Gregory White Smith (left) and Steven Naifeh signing
books after their presentation
I sat enthralled like a school child hearing the next chapter of a suspenseful "Read-Aloud," as the authors told the audience what they had learned about Van Gogh. The auditorium of the Metropolitan Museum of Art was nearly filled with Van Gogh fans, many of us with notebooks and pens, trying to keep up with Naifeh and Smith.  New facts about his life added to the familiar story, while others were unexpected. For example, I never pictured Vincent as a reader, an intellectual, yet the authors said that he  read voraciously in a variety of genres.  He spoke four languages.

Yet, it was through their descriptions of his overwhelming sadness, isolation and pain that I began to understand why I have loved his paintings since childhood.  The authors described Vincent's art as "inner directed."  "His life and art are interwoven; his art expresses what it's like to be human," they said.
Beyond the vibrancy of the colors, the movement in sky and tree, I "feel" the person who
created. . .

                                                                Starry Night

                                                       Bedroom at Arles

Wheatfield with Crows

and so many more.      

As Mr.
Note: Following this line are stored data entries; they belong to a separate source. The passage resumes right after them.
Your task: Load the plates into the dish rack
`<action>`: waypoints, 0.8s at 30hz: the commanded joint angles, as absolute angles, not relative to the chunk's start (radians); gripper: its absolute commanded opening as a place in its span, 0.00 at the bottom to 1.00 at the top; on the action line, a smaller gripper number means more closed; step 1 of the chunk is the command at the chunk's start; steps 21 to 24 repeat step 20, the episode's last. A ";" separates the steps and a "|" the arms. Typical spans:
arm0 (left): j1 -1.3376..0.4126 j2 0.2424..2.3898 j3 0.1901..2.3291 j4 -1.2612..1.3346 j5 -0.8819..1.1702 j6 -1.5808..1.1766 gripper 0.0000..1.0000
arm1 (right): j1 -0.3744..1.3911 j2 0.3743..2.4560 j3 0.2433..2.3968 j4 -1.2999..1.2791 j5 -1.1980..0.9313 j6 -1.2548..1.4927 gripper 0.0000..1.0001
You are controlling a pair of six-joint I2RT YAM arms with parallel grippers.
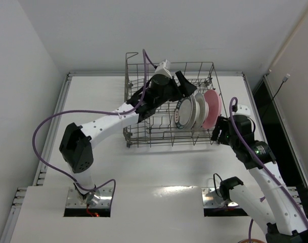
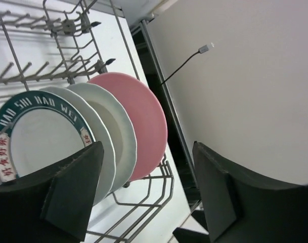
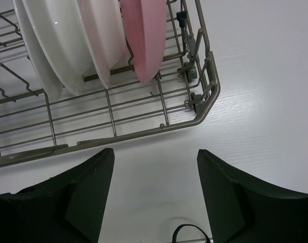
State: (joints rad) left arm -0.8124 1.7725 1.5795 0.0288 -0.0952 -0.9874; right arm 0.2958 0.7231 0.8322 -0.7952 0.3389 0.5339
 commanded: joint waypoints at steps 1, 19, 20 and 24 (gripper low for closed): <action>-0.825 1.671 1.624 -0.001 -0.072 -0.887 0.70 | 0.290 0.724 0.860 -0.784 0.357 0.541 0.66; -0.845 1.322 1.390 -0.334 -0.575 -0.439 0.99 | 0.290 0.787 0.942 -0.785 0.307 0.532 0.71; -0.845 1.322 1.381 -0.322 -0.562 -0.439 0.99 | 0.290 0.798 0.942 -0.785 0.307 0.532 0.71; -0.845 1.322 1.381 -0.322 -0.562 -0.439 0.99 | 0.290 0.798 0.942 -0.785 0.307 0.532 0.71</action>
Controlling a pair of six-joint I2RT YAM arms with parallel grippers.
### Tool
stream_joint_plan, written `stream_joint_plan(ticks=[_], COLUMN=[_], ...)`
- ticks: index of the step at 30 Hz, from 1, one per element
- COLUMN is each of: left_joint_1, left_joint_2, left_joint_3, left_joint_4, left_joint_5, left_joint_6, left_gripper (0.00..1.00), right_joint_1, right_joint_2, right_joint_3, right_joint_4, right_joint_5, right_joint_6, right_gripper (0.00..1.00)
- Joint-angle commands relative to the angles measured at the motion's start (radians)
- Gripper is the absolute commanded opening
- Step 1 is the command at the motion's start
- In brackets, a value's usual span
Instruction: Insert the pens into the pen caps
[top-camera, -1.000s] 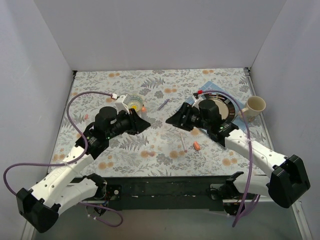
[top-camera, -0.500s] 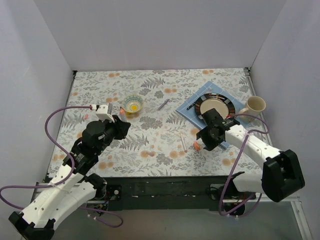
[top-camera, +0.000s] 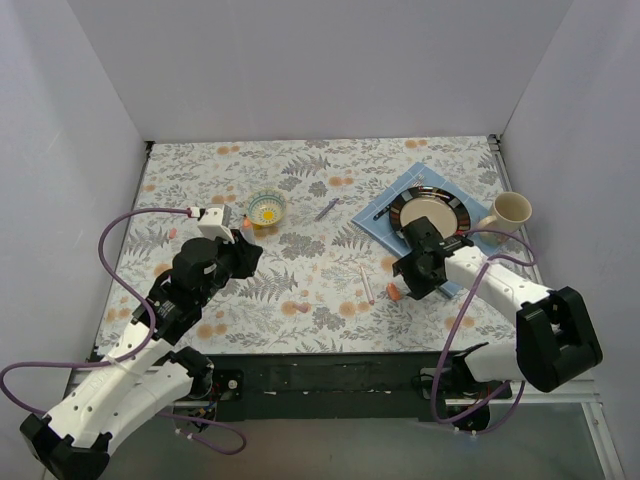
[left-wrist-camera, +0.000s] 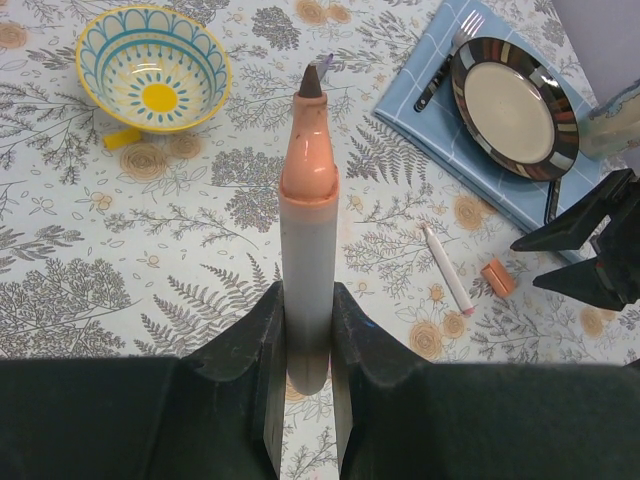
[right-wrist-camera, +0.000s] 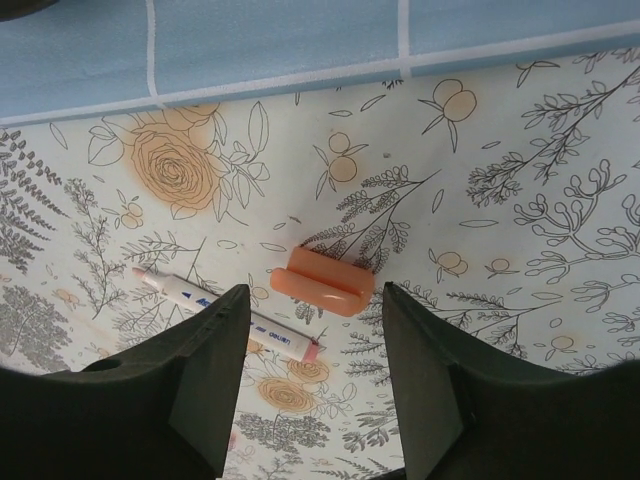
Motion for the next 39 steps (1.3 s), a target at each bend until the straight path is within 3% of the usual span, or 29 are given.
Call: stream_joint_plan(ticks=[1,14,21,24,25,26,28,30,34,37,38,39], left_joint_1=[-0.002,-0.002,-0.002,0.0,-0.002,-0.002,-0.002,-0.002,-0.002,-0.002,0.0,-0.002], left_joint_2=[-0.009,-0.009,0.0,0.003,0.009,0.014,0.02,0.023,0.021,0.024,0.026,0.028], left_joint_3=[0.009,0.008,0.009,0.006,0.009,0.011,0.014,0.014,0.014,0.012,0.012,0.012], left_joint_4=[-0.005,-0.003,-0.003,0.0,0.0,0.0,-0.005,-0.008,-0.003,-0.002,0.0,0.001], left_joint_5=[-0.001,0.015,0.022,0.027,0.028,0.028,0.03,0.028,0.025,0.028,0.03,0.032], left_joint_6=[0.018,0.02,0.02,0.024,0.024,0.027,0.027,0.026,0.024,0.026,0.027,0.026], left_gripper=[0.0,0.0,0.0,0.0,0.0,0.0,0.0,0.0,0.0,0.0,0.0,0.0], right_joint_1=[-0.003,-0.003,0.004,0.004,0.003,0.004,0.004,0.007,0.007,0.006,0.006,0.006], right_joint_2=[0.041,0.123,0.152,0.178,0.204,0.219,0.271,0.288,0.244,0.192,0.18,0.169], right_joint_3=[0.027,-0.003,-0.019,-0.01,-0.001,0.019,0.063,0.1,0.129,0.19,0.209,0.233], right_joint_4=[0.013,0.093,0.168,0.362,0.418,0.455,0.463,0.446,0.367,0.261,0.23,0.178], right_joint_5=[0.007,-0.035,-0.044,-0.125,-0.146,-0.163,-0.223,-0.228,-0.092,0.014,0.039,0.094], right_joint_6=[0.0,-0.042,-0.198,-0.504,-0.719,-0.811,-1.048,-1.135,-1.142,-1.018,-0.966,-0.822], right_gripper=[0.63,0.63,0.6,0.59,0.58,0.53,0.51,0.51,0.54,0.58,0.64,0.65])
Smith simply said at the end of their discussion, "Vincent created jubilant art from a sad life."  Where he found the joy, how he touched it and gave it a face through his art, remains a mystery to me.  Perhaps I will learn as I read the book, or perhaps that mystery is better solved by standing in front of one of his paintings.

(Today I ordered two copies, one for myself and the other for. . . my mother.)


  1. There's just something about his work, isn't there? It is joyous, passionate. I have his irises with me. And his sunflowers. And Starry Night is always in my classroom.

  2. The movement and colors are so vital and really unique. The 3 paintings you mentioned are some of my favorites, too.

  3. OMG Twylla, Sunflowers is probably why I became a painter. I stood on line with my mother and aunt for 4 hours at the Brooklyn Museum in 1968, to see a traveling Van Gogh retrospective. It changed my life forever, didn't know why then, now I do.
    THANK YOU!!!

    1. Isn't it amazing how art connects us to something so deep inside ourselves and then to others who experience it in similar ways. Thanks for sharing your "Sunflowers" story!